А полый кирпич может сколько угодно считаться кирпичом, но, если по нему пошли трещины, он нагрузки не выдержит. Есть такие люди: вроде и неприятные, и тоску наводят, и симпатии не внушают настолько, что пропадает всякая охота иметь с ними дело, и однако, иногда совершенно невольно, взглядом или жестом они умудряются вас чем-то зацепить, как ни отгораживайся. Они уходят, а вы вдруг ловите себя на том, что думаете о них с теплотой.
Не знаю, означает ли трещина у него на лбу начало обрушения или тот факт, что свои стены он возводил без должной сноровки. Или же это отметина куда более глубокого разлома. Узенький проход в гигантскую каверну, хранящую нежданные сокровища. Теперь я представляю его пещерой Ласко[5]. Что только в голову не лезет! Вообще-то, кирпич с миндальным кремом не многим лучше. Не удивляйтесь, есть у меня такая особенность: вечно выдумываю всякие несуразности.
Я по-прежнему кручу ложечкой в кофе, хотя сахар должен был раствориться минуты две назад, погрузившись в размышления об этом типе – влез в мою жизнь неожиданным и неприятным образом и все же кажется мне трогательным. Наверняка только мне. Бабуля вечно ворчала, что я так и норовлю притащить домой какую-нибудь покалеченную зверушку, найденную на обочине. А теперь, на ферме, больные животные всегда тянутся ко мне.
Словно я их притягиваю.
Мари Берже, обреченная подбирать беззащитных израненных крошек. С такого рода наклонностями она далеко пойдет…

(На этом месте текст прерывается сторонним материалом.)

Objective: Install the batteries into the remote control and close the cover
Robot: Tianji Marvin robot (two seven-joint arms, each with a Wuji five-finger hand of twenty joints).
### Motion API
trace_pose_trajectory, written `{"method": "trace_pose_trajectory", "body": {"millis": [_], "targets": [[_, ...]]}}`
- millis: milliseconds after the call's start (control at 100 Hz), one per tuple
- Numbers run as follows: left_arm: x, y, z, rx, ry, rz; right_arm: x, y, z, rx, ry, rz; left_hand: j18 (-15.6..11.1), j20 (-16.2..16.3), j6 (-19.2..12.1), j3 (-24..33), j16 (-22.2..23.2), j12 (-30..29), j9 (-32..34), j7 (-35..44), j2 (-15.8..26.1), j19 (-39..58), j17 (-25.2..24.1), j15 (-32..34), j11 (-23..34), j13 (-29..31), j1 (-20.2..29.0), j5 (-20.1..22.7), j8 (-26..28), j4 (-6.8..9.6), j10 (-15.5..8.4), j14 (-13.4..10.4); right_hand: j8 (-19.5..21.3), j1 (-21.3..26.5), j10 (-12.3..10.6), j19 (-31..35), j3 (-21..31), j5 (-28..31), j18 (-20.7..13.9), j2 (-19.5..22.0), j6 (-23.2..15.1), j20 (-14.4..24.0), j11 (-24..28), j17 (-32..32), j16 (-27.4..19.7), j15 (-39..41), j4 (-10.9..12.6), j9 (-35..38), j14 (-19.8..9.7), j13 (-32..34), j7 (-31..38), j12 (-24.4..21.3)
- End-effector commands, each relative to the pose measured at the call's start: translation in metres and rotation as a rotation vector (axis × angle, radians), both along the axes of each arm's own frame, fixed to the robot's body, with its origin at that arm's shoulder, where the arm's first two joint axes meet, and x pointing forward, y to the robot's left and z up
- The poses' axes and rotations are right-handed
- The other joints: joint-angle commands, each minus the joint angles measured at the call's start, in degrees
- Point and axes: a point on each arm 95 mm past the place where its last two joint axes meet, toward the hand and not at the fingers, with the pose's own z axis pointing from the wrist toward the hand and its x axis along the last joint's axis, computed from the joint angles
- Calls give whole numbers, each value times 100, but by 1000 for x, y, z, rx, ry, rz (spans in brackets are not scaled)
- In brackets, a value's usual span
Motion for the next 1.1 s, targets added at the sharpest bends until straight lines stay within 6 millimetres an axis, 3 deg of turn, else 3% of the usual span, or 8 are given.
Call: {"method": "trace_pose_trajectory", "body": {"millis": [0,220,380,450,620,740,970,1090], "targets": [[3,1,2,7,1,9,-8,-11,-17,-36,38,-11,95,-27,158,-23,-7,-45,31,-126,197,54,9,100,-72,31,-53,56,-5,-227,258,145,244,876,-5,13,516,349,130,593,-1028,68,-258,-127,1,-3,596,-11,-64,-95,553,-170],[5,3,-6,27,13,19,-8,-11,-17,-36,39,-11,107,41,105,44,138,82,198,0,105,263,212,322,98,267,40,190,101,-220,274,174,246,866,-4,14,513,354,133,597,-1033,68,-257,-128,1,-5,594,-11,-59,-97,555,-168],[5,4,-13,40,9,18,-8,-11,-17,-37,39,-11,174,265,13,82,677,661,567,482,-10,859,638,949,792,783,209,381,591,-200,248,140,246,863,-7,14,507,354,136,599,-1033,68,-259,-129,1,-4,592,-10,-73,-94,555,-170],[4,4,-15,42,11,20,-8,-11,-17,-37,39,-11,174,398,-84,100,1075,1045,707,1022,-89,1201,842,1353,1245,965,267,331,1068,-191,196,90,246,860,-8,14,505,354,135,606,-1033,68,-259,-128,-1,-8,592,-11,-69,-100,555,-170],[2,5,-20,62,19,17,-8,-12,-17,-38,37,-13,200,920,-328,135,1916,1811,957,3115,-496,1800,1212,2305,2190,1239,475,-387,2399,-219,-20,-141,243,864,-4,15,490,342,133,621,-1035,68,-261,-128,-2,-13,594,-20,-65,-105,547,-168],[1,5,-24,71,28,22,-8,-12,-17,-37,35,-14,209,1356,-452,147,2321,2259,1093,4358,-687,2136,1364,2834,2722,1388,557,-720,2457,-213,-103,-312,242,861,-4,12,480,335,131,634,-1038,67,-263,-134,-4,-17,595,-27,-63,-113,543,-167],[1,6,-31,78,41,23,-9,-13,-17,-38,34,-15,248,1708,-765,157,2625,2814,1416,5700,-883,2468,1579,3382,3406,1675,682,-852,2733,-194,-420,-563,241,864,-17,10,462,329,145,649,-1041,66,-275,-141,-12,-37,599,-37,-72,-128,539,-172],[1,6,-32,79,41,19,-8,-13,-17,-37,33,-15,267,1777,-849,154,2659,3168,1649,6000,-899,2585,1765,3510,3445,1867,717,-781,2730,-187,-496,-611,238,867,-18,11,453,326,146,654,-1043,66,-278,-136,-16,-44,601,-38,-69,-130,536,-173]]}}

А кто позаботится обо мне? Я тоже уязвима и изранена. Вот уже шесть лет, а все не проходит.
К счастью, рядом Антуан.
Когда я задаюсь вопросом, что бы я без него делала, он отвечает: То же самое, но по-другому. Зато вопрос а ты без меня? даже не приходит ему в голову.
3
Эта маленькая фермерша ничего не боится. Пусть здесь, в Ариеже, кругом горы и покой, ее дом стоит совсем на отшибе. Правда, внизу, сразу за поворотом, обретается чета глухих старичков, но от них так или иначе никакого толка. Я в курсе, потому что опрашивал их, пытаясь узнать, не заметили ли они какого-нибудь движения в окрестностях Верхолесья. Они не слышали даже моих вопросов. Старикан свернул кулек из бумаги в форме рожка и приложил его к уху, чтобы уловить звуки. Интересно, слуховые аппараты досюда еще не добрались? Фермерша может визжать, как недорезанная свинья, и все впустую, если только у старика не будет этого кулька в ухе.
Вот что меня нервирует: некоторые люди начисто лишены чувства опасности. Зато потом вызывают полицию, а что та может поделать, кроме как запротоколировать нанесенный ущерб? К тому же фермерша довольно миленькая, наверняка кое-кто может польститься.